"Karadeniz'in Zeugması" olarak adlandırılan bölgede Karabük Üniversitesi Fen Edebiyat Fakültesi Arkeoloji Bölümü Öğretim Üyesi Doç. Dr. Ersin Çelikbaş başkanlığında yürütülen kazılar devam ediyor.
Antik kentte devam eden kazılarda çok sayıda kalıntının gün yüzüne çıkarılması, yerli ve yabancı turistlerin ilgisini çekti.
"Yaz aylarında ayda yaklaşık 10 bin turisti misafir ediyoruz"
Doç. Dr. Çelikbaş, gazetecilere, Hadrianopolis Antik Kenti'nde devam eden kazı çalışmaları sonrası çok sayıda kalıntının gün yüzüne çıkarıldığını belirterek, "Bu kalıntıların sayıca artmasıyla buraya gelen turistlerin sayısı da arttı. Yaz aylarında burada ayda yaklaşık 10 bin turisti misafir ediyoruz. Misafirlerin çoğu yerli." dedi.
Özellikle Uzak Doğu ve Avrupa'dan da turistlerin alana çok fazla rağbet gösterdiğini dile getiren Çelikbaş, "Öğrenci kafileleri de sıklıkla antik kenti ziyaret edip buralardaki mozaiklere ve gün yüzüne çıkardığımız kalıntılara bakıyor. Hadrianopolis'te gün geçtikçe ziyaret alanlarını çatı ve farklı restorasyon projeleriyle artırmaya devam etmekteyiz." diye konuştu.
Çelikbaş, antik kentte ziyaretçi defteri tuttuklarını belirterek, "Hafta sonları yaklaşık 100 araçla misafirlerimiz geliyor. Bu önemli bir rakam.
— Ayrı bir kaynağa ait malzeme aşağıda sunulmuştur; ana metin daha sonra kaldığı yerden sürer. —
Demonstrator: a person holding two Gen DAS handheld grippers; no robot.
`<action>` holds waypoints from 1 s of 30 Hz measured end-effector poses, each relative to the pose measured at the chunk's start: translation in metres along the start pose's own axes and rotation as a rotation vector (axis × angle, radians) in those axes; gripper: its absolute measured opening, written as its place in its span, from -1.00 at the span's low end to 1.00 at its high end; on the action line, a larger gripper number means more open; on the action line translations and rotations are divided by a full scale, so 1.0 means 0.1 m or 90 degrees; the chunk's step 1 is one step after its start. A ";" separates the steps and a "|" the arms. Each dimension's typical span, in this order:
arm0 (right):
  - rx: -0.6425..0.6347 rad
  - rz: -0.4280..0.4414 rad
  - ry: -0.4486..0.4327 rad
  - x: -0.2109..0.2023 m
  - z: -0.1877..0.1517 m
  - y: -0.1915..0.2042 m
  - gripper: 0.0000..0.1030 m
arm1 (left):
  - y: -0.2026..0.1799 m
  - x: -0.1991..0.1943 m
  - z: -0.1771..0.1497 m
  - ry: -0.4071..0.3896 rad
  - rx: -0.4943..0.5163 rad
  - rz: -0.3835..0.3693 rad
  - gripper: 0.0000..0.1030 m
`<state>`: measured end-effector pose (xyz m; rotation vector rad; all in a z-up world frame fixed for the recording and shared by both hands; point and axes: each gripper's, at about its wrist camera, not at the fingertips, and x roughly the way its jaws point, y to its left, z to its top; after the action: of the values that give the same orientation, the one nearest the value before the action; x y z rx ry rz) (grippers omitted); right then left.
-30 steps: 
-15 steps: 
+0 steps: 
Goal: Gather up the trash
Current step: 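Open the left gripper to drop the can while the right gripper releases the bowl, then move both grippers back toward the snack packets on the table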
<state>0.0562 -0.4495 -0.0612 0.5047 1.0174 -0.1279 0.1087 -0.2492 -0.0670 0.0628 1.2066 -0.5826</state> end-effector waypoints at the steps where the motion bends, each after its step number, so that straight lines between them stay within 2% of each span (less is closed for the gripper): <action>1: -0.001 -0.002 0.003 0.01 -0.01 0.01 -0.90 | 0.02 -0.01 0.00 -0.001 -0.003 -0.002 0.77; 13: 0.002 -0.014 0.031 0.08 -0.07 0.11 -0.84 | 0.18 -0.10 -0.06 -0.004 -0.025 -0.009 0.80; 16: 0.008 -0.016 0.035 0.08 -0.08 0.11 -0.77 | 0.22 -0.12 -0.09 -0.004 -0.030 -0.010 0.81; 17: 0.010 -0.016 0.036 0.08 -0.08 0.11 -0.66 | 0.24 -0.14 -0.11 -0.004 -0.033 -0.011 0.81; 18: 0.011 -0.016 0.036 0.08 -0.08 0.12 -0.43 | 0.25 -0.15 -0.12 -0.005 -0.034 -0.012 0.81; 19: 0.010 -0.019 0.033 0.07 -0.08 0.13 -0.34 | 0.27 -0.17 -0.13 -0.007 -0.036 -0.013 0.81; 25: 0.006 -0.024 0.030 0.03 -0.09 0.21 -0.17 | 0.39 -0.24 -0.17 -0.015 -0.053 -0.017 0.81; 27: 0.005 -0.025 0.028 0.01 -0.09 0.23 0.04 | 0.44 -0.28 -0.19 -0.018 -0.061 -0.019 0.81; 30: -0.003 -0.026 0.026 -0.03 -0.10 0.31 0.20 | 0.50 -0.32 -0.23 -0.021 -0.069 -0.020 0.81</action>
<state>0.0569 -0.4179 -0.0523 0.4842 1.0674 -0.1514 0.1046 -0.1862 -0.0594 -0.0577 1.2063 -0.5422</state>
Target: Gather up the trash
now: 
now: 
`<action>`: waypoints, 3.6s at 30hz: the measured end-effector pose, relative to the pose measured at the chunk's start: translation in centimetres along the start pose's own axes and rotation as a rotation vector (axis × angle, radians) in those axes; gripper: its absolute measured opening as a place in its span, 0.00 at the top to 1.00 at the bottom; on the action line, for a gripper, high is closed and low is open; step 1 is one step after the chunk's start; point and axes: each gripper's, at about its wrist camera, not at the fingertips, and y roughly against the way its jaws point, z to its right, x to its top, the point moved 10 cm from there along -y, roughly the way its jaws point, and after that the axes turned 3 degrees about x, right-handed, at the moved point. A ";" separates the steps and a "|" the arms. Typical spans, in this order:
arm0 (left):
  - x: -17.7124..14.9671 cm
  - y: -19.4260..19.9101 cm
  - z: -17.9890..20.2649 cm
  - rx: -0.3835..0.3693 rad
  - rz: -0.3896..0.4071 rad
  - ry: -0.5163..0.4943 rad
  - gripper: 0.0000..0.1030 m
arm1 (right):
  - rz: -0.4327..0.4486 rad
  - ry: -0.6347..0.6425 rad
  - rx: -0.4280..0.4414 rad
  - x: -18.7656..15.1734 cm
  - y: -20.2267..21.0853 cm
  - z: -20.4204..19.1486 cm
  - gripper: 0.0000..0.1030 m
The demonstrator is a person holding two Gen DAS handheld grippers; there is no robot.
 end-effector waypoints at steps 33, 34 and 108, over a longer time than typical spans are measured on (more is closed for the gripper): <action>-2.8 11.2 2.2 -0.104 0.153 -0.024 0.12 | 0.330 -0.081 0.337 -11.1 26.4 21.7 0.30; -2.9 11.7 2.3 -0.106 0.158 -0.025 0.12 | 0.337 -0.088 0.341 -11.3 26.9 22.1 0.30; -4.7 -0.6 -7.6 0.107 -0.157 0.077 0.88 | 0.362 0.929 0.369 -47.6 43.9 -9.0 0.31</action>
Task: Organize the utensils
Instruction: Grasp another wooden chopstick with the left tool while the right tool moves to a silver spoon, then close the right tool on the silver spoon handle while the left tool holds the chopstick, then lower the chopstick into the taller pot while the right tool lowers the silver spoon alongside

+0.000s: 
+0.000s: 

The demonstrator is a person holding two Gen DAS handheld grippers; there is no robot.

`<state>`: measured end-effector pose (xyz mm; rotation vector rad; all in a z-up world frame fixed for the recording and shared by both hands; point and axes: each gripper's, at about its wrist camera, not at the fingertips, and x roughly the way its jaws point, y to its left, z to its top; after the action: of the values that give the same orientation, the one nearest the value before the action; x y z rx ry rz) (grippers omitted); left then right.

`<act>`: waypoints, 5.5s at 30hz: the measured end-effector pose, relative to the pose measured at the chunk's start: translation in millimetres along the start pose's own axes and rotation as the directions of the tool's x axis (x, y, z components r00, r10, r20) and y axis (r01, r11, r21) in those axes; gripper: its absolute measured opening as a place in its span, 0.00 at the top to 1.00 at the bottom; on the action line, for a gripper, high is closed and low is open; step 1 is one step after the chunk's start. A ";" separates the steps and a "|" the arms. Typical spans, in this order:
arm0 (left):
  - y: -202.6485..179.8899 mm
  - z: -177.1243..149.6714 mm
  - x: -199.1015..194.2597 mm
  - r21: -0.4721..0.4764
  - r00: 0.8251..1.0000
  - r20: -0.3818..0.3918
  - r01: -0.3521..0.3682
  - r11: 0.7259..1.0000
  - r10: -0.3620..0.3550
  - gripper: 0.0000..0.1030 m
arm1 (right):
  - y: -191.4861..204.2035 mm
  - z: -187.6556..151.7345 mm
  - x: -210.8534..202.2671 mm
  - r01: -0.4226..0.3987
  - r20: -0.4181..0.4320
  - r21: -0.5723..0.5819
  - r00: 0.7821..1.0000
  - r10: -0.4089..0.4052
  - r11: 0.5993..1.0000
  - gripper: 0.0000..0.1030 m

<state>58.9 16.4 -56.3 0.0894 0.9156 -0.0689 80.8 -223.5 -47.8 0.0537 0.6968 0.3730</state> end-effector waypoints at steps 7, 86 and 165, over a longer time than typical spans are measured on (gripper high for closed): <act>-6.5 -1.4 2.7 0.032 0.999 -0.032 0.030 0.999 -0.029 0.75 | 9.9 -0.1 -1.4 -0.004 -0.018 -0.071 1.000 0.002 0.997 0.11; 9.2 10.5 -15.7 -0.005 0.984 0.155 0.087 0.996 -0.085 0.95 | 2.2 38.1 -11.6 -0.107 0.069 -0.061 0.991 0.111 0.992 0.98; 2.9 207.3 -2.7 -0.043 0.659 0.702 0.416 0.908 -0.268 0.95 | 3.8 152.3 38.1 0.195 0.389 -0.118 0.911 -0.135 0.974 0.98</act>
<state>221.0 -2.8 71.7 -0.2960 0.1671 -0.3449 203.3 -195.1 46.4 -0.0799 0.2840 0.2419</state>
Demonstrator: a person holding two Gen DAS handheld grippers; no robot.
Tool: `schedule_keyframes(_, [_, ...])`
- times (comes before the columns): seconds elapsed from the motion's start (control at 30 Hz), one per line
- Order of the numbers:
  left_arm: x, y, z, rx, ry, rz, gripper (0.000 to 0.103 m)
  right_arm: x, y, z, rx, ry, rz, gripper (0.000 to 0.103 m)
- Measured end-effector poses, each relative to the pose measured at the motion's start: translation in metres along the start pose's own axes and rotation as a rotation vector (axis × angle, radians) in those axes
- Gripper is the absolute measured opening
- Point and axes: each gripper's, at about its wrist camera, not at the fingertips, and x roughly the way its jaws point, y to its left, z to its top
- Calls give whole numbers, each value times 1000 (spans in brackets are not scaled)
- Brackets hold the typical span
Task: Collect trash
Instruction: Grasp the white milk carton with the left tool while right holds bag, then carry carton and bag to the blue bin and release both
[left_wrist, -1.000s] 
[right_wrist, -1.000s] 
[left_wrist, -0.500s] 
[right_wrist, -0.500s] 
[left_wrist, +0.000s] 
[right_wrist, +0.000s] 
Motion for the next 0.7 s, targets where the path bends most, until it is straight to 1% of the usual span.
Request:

Hadrianopolis'e henüz turistik turlar başlamadı. Bölgede antik kent anlamında ziyaret edilebilen tek nokta burası. Bu da Hadrianopolis'i bölgedeki önemli turistik ve tarihi kent noktalarından biri haline getiren etken." ifadelerini kullandı.
Hadrianopolis
Milattan önce 1'inci yüzyılda kurulan ve milattan sonra 8'inci yüzyıla kadar yerleşim yeri olarak kullanılan antik kent, ilçenin 3 kilometre batısında yer alıyor.
Hadrianopolis Antik Kenti'nde, İncil'de adı geçen nehirler Geon, Phison, Tigris ve Euphrates'un yer aldığı, at, fil, panter, geyik ve grifon (sanat tarihinde görülen karışık bir hayvana verilen isim) gibi birçok hayvanın tasvir edildiği kiliselerin tabanındaki mozaiklerle ünlenen ve bu nedenle "Karadeniz'in Zeugması" şeklinde adlandırılan antik kentte, şimdiye kadar iki hamam, iki kilise, bir savunma yapısı, kaya mezarları, tiyatro, bir kemerli ve kubbeli yapı, anıtsal kültik niş, sur, villa, diğer anıtsal binalar ile bazı kült alanları gibi yapılar bulundu.
Karabük Valiliğince ören yerine dönüştürülmesi için Kültür ve Turizm Bakanlığına başvuruda bulunulan antik kentten elde edilen bulgulardan taşınabilir olanlar, çevre illerdeki müzelere götürülüyor, taşınamazlar ise bulunduğu yerde korunuyor.
Dört Nehir Kilisesi'nin 50 metre kadar güneyinde ilk defa geçen sene yapılan kazılarda bulunan, satır ve ok ucu gibi eserlere rastlanan kare planlı yapıda, son olarak 1600 yıllık kantar ağırlığı gün yüzüne çıkarıldı.
Bulgular bölgenin geçmişine ışık tutarken, antik kenti ziyaret edenler kazı çalışmalarını yerinde görme fırsatı yakalıyor.
Ziyaretçiler, antik döneme ait paraları, ölülere ait kişisel eşyaları ve 1800 yıllık adak levhası ile Roma askerine ait 1800 yıllık demir maskeyi de yakından inceleyebiliyor.